TASK DIRECTIONS -
Repeat verbatim, and only, the lines of the data below, beginning at the line that contains "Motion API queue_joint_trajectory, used" and stopping after the line that contains "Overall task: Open".

DATA -
[Start of Attachment]
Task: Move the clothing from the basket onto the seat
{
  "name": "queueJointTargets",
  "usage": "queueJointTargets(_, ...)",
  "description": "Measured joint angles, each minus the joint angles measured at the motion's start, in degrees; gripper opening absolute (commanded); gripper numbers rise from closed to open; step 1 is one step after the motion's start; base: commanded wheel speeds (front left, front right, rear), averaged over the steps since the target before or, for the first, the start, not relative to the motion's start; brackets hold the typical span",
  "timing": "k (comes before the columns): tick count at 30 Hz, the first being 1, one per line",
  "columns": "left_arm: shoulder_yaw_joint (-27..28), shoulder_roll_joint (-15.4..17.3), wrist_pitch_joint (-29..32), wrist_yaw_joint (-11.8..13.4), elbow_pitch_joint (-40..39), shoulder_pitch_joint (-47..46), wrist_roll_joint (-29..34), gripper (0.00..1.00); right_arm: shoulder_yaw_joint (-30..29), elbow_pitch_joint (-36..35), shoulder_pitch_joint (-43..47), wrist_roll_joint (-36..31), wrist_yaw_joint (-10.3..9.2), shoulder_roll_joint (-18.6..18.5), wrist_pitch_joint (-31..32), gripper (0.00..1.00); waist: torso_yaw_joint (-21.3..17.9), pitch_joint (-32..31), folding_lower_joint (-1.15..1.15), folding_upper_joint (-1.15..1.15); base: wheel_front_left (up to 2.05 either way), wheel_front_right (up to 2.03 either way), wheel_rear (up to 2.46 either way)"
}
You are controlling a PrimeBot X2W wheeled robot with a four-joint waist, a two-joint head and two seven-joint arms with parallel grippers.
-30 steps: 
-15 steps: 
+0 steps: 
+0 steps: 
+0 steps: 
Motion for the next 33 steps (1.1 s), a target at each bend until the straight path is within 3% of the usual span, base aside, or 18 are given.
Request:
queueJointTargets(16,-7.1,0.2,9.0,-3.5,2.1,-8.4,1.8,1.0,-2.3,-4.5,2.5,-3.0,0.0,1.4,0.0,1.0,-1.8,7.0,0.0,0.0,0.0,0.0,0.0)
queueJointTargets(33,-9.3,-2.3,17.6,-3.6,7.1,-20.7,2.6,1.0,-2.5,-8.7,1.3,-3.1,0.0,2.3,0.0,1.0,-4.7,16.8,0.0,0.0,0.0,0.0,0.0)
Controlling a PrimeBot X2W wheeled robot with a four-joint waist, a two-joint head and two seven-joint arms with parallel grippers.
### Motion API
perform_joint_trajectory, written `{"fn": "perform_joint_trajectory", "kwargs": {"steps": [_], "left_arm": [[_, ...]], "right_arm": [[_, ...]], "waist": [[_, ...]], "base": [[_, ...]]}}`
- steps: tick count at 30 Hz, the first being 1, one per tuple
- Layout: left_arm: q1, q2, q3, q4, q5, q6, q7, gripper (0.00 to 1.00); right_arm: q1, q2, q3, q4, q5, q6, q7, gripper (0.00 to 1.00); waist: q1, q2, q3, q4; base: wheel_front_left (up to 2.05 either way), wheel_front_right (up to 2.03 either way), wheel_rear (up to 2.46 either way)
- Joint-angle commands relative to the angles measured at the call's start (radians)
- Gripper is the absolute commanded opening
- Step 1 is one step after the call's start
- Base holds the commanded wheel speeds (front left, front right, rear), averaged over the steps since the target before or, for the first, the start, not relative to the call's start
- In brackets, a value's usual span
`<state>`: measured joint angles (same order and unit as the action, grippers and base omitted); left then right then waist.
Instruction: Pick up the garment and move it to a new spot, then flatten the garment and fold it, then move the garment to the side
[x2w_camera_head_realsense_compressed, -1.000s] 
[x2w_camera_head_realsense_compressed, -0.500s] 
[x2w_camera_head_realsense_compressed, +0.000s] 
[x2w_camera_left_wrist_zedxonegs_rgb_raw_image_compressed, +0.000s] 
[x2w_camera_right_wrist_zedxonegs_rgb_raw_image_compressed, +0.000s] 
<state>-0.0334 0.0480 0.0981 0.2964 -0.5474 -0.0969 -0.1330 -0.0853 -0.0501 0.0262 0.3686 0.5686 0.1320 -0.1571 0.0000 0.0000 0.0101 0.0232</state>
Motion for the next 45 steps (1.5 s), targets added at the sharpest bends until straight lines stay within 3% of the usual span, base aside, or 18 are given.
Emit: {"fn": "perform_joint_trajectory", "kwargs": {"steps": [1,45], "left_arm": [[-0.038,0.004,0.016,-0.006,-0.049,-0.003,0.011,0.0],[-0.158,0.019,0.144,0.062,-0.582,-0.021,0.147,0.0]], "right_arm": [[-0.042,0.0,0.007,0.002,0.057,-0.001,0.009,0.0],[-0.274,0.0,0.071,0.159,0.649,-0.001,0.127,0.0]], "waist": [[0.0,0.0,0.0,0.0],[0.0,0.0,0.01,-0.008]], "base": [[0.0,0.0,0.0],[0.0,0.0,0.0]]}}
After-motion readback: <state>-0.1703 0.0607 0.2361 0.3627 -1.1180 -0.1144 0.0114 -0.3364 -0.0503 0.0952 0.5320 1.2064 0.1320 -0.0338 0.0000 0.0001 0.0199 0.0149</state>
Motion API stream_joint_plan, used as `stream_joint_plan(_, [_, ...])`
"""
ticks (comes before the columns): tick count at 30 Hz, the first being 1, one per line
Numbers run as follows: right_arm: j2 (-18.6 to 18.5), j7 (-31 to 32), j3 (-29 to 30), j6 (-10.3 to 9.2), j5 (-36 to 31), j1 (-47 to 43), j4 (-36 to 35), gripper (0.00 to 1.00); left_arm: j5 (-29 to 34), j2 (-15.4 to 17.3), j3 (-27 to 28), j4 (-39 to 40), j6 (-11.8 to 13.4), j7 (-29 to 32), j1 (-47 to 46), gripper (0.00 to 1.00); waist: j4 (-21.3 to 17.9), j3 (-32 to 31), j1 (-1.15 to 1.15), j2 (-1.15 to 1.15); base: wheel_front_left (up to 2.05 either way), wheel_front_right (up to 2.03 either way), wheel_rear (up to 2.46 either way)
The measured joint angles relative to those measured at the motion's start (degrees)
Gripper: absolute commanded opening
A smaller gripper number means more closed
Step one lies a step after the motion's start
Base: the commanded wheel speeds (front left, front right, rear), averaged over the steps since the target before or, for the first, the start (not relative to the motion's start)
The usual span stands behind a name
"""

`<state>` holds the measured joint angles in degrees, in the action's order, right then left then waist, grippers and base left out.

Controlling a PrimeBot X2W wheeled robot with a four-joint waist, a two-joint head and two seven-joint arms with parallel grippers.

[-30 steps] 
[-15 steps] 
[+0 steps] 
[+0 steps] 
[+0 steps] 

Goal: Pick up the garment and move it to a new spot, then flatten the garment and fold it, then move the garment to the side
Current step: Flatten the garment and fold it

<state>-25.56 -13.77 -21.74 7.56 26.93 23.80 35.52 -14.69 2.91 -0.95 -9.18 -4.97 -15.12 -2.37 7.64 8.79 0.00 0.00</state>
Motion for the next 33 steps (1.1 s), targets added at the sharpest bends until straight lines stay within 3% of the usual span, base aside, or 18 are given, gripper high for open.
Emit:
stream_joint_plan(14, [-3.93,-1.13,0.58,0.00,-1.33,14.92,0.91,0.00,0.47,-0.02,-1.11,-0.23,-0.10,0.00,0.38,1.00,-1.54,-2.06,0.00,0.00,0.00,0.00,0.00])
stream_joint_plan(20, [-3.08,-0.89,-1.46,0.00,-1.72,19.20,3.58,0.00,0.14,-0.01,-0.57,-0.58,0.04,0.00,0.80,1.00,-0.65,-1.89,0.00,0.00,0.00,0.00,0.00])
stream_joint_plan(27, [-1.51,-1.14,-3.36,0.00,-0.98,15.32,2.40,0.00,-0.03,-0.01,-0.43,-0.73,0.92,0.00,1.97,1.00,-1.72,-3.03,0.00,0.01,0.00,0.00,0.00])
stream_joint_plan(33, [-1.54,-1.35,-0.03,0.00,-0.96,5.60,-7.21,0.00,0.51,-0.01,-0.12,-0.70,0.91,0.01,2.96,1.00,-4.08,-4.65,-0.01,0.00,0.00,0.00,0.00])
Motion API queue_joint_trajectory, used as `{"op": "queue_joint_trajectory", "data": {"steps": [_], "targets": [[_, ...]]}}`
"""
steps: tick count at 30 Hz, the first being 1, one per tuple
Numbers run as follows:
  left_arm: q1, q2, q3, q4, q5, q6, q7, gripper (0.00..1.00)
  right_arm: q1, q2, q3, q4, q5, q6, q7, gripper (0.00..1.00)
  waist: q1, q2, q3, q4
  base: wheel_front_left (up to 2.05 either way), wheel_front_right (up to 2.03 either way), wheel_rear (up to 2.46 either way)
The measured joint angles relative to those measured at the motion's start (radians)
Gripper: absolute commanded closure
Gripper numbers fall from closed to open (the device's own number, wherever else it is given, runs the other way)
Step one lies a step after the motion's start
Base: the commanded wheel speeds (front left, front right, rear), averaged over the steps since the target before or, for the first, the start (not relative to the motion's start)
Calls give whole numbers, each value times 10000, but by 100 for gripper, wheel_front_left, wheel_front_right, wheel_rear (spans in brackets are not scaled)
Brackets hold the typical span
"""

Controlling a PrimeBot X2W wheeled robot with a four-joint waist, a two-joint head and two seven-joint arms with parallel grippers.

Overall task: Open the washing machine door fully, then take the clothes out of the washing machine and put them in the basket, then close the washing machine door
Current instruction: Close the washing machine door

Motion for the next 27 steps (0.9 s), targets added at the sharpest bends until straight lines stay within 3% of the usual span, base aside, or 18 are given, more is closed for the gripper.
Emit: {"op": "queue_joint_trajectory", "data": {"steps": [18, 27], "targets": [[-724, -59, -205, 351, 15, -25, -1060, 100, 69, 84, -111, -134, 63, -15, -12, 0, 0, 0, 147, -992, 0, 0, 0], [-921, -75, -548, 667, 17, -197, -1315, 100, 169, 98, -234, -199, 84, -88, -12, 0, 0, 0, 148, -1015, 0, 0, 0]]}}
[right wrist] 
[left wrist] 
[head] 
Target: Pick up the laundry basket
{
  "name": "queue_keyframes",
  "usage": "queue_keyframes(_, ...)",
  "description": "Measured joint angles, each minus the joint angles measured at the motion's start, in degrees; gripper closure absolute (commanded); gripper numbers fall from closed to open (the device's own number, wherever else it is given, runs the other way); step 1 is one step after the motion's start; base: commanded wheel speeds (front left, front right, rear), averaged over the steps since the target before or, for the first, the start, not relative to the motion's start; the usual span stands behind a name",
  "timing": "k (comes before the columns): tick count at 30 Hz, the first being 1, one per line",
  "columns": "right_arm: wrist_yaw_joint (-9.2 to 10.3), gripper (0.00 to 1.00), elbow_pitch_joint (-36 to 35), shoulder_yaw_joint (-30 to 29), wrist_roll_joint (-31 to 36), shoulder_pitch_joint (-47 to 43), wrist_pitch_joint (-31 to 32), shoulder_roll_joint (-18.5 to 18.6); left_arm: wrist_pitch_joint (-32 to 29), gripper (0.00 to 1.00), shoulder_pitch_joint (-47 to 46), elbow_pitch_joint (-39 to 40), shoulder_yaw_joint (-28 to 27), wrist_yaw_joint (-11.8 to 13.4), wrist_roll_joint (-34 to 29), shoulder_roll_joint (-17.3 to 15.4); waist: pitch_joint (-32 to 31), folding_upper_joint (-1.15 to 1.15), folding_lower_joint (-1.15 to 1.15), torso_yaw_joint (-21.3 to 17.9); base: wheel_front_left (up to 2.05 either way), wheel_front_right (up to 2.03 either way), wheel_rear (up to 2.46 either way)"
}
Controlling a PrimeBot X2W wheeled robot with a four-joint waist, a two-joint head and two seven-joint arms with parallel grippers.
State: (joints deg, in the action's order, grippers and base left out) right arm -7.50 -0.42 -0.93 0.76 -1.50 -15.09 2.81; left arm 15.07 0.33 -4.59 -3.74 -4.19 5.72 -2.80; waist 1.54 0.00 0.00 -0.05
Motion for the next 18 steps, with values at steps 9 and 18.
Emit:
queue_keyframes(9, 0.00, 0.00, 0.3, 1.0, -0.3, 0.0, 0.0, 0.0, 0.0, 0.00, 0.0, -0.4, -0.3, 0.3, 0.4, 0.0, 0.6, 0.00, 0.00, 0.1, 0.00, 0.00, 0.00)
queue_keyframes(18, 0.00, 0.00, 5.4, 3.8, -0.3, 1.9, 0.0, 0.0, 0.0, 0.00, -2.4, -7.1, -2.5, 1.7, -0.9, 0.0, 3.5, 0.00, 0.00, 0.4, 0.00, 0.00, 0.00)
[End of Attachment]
COMPLETED TASK -
Motion API queue_joint_trajectory, used as `{"op": "queue_joint_trajectory", "data": {"steps": [_], "targets": [[_, ...]]}}`
"""
steps: tick count at 30 Hz, the first being 1, one per tuple
Numbers run as follows:
  left_arm: q1, q2, q3, q4, q5, q6, q7, gripper (0.00..1.00)
  right_arm: q1, q2, q3, q4, q5, q6, q7, gripper (0.00..1.00)
  waist: q1, q2, q3, q4
  base: wheel_front_left (up to 2.05 either way), wheel_front_right (up to 2.03 either way), wheel_rear (up to 2.46 either way)
The measured joint angles relative to those measured at the motion's start (radians)
Gripper: absolute commanded closure
Gripper numbers fall from closed to open (the device's own number, wherever else it is given, runs the other way)
Step one lies a step after the motion's start
Base: the commanded wheel speeds (front left, front right, rear), averaged over the steps since the target before or, for the first, the start (not relative to the motion's start)
Calls give whole numbers, each value times 10000, but by 100 for gripper, wheel_front_left, wheel_front_right, wheel_rear (spans in brackets are not scaled)
Brackets hold the typical span
"""

Controlling a PrimeBot X2W wheeled robot with a four-joint waist, a two-joint head and two seven-joint arms with parallel grippers.

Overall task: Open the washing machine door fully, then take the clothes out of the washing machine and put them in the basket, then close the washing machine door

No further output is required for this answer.